TASK STATEMENT: Below are some records. Retype exactly the lines from the one containing "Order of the" through the one containing "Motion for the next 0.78", both included, skipping every picture.

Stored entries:
■ ■ ■ ■ ■

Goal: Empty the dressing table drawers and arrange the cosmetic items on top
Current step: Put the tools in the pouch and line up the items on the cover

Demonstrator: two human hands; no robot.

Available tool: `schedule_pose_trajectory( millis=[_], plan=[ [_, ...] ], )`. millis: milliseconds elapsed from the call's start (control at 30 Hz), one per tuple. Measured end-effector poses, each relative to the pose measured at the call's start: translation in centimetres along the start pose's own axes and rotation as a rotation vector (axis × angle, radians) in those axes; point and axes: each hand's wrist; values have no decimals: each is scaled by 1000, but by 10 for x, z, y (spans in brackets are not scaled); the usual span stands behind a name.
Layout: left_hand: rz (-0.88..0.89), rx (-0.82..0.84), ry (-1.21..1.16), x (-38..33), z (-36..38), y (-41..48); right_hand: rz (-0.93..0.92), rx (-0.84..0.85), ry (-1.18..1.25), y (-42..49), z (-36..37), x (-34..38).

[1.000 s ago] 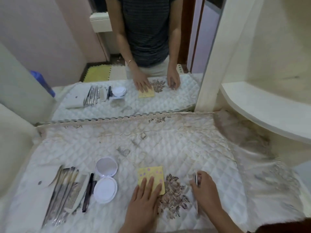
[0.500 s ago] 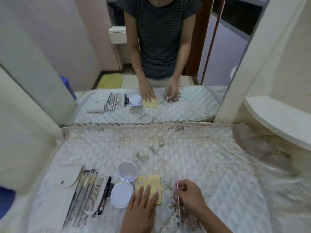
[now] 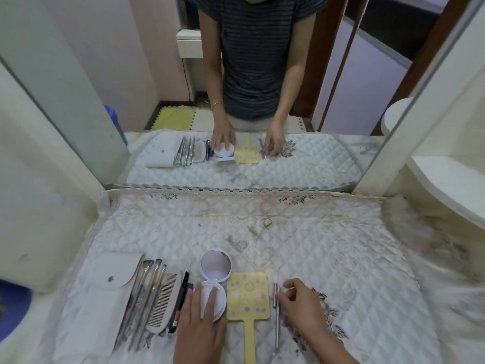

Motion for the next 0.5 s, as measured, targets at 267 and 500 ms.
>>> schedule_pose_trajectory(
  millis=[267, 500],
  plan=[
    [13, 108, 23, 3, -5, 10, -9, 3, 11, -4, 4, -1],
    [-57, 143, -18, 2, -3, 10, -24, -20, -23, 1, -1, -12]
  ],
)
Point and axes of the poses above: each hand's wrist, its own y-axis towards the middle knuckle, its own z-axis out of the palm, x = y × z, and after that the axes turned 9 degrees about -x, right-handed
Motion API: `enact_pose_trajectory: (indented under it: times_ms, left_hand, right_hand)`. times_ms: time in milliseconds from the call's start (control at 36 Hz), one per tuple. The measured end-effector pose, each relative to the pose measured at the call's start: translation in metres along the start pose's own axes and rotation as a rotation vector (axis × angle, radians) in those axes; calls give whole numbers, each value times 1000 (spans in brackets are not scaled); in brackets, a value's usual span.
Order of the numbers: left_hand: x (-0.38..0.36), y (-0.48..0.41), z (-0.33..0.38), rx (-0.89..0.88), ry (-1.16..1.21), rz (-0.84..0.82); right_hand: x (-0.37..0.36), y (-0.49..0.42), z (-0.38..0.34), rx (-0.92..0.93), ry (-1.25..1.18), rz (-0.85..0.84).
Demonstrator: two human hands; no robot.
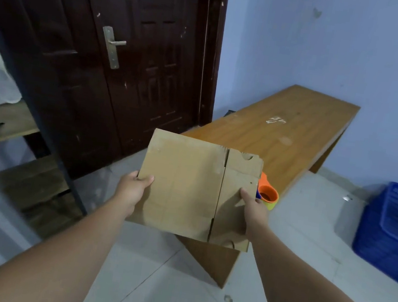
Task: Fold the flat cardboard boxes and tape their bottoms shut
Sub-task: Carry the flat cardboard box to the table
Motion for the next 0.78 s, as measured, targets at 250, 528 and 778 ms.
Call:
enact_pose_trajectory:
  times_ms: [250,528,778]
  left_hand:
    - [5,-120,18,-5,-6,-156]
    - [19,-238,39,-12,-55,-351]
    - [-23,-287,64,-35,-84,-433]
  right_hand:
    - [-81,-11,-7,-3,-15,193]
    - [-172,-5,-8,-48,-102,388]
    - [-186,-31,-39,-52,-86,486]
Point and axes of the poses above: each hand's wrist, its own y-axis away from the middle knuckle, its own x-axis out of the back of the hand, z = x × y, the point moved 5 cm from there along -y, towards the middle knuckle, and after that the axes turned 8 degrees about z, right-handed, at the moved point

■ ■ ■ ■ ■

RESULT OF THE TASK:
Order of the numbers: left_hand: x (-0.38..0.36), y (-0.48..0.41), z (-0.33..0.38), rx (-0.89..0.88), ry (-1.16..1.21), rz (-0.84..0.82); right_hand: x (-0.37..0.36), y (-0.49..0.42), z (-0.38..0.34), rx (-0.92..0.93), ry (-1.25..1.18), rz (-0.85..0.84).
Demonstrator: two human hands; no robot.
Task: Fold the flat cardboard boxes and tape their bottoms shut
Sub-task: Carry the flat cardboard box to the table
Motion for the next 0.78 s, as measured, targets at 250, 528 and 778 ms.

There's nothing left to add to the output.